Ratzinger estabeleceu um exemplo para outros clérigos e
futuros papas ao pedir publicamente desculpas às vítimas de abusos e promovendo
encontros regulares com vítimas. Quando resignou, em 2013, a resposta da Igreja
aos abusos estava ainda longe de ser ideal. Mas era também incomensuravelmente
melhor do que quando ele chegou a Roma como um jovem cardeal, em 1982.

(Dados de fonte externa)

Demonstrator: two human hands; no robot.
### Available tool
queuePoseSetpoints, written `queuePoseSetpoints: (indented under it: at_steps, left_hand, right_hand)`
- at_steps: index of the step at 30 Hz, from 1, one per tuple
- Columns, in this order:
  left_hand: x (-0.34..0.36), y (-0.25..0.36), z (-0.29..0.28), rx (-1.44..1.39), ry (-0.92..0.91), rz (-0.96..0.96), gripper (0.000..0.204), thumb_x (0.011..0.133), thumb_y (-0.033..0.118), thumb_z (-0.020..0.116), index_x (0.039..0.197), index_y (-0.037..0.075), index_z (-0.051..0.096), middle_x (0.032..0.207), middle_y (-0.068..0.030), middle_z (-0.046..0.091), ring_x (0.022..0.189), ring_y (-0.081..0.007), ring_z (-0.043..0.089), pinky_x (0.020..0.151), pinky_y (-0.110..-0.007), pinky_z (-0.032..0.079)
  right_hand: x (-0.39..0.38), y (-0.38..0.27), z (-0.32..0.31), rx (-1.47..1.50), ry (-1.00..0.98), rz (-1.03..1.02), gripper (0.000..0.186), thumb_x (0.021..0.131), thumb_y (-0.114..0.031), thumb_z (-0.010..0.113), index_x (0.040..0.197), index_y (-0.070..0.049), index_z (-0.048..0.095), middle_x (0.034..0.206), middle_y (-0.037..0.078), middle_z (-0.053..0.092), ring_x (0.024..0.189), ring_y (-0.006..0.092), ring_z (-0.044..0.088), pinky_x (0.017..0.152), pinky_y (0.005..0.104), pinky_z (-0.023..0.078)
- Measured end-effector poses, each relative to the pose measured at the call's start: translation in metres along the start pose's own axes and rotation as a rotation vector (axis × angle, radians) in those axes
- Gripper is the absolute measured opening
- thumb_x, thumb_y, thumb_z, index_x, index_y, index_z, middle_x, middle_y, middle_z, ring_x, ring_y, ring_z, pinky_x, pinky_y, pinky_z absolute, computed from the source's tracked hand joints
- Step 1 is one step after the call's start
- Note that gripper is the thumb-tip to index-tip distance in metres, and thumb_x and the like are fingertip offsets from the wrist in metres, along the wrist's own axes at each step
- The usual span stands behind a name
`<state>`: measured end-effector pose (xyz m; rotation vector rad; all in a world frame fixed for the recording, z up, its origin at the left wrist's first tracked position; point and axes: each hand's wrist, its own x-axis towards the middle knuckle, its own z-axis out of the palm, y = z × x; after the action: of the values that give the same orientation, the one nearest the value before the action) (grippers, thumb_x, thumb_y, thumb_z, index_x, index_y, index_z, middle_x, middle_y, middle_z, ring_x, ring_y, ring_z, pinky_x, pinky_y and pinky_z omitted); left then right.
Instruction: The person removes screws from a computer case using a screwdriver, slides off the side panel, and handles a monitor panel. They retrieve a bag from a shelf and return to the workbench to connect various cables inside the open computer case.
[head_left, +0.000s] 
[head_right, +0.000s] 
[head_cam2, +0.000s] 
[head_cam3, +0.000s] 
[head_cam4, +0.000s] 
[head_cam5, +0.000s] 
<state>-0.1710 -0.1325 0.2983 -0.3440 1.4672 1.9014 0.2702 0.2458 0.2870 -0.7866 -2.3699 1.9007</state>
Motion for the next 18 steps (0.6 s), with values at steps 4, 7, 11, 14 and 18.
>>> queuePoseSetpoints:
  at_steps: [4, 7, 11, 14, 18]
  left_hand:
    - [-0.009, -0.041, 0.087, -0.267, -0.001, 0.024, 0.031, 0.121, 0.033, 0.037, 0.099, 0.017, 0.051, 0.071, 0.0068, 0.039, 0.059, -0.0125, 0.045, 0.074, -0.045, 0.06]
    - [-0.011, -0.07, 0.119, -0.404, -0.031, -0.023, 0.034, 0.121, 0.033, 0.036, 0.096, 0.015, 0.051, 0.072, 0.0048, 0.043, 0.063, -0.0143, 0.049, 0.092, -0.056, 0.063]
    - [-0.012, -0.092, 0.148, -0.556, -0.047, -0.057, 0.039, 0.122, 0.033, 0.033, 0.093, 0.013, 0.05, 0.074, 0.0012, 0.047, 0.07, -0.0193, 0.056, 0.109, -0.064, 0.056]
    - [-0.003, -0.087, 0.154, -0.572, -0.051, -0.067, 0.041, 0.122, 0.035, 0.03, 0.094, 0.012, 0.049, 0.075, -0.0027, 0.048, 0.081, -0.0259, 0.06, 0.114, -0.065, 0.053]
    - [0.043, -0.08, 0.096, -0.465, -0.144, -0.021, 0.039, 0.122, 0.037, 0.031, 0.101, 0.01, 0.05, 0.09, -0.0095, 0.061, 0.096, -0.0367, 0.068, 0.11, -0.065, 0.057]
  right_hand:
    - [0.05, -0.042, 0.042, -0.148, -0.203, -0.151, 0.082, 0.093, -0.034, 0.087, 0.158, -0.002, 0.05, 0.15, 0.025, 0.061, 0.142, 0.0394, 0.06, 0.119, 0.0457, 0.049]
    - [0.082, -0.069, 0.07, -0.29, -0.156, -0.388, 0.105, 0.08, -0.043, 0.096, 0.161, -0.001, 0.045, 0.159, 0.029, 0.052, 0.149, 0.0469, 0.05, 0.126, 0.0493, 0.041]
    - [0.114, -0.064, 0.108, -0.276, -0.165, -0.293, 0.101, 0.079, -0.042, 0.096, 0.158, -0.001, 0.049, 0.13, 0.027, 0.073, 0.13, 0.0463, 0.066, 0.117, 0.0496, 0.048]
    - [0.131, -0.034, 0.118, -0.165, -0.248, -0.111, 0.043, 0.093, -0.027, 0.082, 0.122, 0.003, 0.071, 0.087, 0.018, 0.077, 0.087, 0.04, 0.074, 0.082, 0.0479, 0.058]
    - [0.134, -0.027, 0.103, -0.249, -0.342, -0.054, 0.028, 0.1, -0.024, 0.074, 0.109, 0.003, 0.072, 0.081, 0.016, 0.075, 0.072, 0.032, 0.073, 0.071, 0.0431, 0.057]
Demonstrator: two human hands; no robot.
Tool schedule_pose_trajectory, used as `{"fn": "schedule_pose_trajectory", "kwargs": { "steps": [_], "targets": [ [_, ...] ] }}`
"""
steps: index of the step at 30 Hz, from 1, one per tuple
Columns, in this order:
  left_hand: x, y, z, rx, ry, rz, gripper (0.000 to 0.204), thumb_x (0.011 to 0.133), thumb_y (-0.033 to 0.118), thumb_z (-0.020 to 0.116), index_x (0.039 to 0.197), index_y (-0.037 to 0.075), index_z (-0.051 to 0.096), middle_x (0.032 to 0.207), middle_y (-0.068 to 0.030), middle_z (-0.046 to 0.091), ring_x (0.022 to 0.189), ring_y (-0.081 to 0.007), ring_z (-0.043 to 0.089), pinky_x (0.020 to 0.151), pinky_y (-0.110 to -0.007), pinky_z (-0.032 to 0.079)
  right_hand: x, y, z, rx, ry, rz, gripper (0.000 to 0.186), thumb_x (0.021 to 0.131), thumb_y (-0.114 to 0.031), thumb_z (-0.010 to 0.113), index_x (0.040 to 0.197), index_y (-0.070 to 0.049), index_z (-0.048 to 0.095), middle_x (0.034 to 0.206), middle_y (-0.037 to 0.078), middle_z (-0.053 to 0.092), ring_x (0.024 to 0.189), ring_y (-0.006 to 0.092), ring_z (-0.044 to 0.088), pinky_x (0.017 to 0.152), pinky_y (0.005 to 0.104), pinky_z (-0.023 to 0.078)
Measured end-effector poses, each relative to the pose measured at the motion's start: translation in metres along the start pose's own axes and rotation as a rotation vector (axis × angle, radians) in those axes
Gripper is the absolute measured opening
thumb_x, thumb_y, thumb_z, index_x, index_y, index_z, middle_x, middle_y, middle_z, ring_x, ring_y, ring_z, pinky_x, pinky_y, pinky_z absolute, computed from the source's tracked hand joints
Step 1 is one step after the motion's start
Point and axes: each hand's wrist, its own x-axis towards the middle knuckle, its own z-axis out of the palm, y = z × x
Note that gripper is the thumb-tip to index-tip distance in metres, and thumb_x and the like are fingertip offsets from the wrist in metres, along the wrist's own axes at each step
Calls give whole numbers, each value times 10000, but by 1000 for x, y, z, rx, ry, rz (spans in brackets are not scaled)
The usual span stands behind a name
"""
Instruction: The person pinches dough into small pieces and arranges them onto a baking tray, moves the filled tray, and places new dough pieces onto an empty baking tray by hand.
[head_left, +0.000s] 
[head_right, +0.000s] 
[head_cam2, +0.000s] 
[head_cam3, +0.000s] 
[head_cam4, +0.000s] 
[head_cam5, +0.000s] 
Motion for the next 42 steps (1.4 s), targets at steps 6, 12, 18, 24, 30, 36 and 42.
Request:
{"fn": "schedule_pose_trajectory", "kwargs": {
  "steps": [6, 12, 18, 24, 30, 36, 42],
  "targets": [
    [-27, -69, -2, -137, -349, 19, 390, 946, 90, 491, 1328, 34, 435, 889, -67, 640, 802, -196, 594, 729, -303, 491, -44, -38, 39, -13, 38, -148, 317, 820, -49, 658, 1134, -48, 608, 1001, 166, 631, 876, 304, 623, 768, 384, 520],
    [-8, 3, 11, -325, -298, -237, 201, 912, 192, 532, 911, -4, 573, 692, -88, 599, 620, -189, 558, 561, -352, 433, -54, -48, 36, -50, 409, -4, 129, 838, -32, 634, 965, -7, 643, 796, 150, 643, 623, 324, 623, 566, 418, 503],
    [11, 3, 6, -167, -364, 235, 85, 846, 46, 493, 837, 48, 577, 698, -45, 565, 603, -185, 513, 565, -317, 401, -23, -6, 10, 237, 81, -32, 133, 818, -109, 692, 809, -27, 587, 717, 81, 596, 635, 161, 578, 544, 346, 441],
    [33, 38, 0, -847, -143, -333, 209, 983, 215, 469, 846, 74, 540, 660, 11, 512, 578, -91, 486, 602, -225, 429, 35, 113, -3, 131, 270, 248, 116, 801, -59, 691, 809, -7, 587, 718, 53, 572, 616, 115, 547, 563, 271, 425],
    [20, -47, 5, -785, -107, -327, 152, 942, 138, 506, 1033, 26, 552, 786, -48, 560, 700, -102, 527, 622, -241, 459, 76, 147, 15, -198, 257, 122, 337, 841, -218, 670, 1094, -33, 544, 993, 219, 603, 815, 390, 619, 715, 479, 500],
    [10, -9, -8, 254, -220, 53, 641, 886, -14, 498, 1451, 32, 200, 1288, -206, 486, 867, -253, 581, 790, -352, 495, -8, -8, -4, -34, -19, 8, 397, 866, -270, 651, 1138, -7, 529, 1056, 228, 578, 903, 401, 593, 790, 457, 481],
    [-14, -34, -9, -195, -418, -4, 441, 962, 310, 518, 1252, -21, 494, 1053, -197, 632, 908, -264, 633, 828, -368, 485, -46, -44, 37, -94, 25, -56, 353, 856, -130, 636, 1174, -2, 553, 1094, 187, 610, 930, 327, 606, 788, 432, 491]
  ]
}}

A Igreja e aqueles que foram lesados pela Igreja podem
reconhecer isto sem se considerarem satisfeitos. Na verdade, vale a pena
reconhecer que não há nada que a Igreja possa dizer ou fazer, nenhum pedido de
desculpas que possa apresentar, nenhuma justiça que se possa fazer, que seja
satisfatória.
Mas existe alguma satisfação, por mais que o digamos de
voz trémula. E isso é algo de que Bento nos recorda, mesmo enquanto outros
debatem o seu legado. Há semanas ele publicou
uma carta curta, mas marcante. Os parágrafos finais são uma reflexão
pungente sobre culpa, tristeza e exame de consciência diante da morte:
Em todos os meus encontros – sobretudo durante as
numerosas Viagens Apostólicas – com as vítimas de abusos sexuais por parte de
sacerdotes, observei nos olhos as consequências de uma tão grande culpa e
aprendi a compreender que nós mesmos somos arrastados por esta tão grande culpa
quando a negligenciamos ou não a enfrentamos com a necessária decisão e
responsabilidade, como aconteceu e acontece com muita frequência. Como fiz
naqueles encontros, mais uma vez posso apenas expressar a todas as vítimas de
abusos sexuais a minha profunda vergonha, a minha grande dor e o meu sincero
pedido de perdão. Tive grandes responsabilidades na Igreja Católica. Tanto
maior é a minha dor pelos abusos e os erros que se verificaram durante o tempo
do meu mandato nos respetivos lugares. Cada caso de abuso sexual é terrível e
irreparável. Para as vítimas de abusos sexuais, vai a minha profunda compaixão
e lamento cada um dos casos.
Em breve me encontrarei perante o último Juiz da minha
vida. Embora ao olhar retrospetivamente a minha longa vida possa ter tantos
motivos de susto e medo, todavia estou com o coração feliz porque confio
firmemente que o Senhor não é só justo juiz, mas simultaneamente é o amigo e o
irmão que já padeceu, Ele mesmo, as minhas deficiências e, consequentemente, ao
mesmo tempo é juiz e meu advogado (Paráclito). Na perspetiva da hora do juízo,
como se me torna clara a graça de ser cristão! O ser cristão dá-me o
conhecimento, mais ainda, a amizade com o juiz da minha vida e permite-me
atravessar com confiança a porta escura da morte. A propósito, retorna-me sem
cessar à mente o que João conta no início do Apocalipse: vê o Filho do Homem em
toda a sua grandeza e cai aos seus pés como morto. Mas Ele, pousando a mão
direita sobre João, diz-lhe: «Não tenhas medo! Sou eu...» (cf. Ap 1, 12-17).
Rezem por Bento XVI. E rezem com ele pelas vítimas dos
abusos.
Stephen P. White é investigador em Estudos Católicos no
Centro de Ética e de Política Pública em Washington.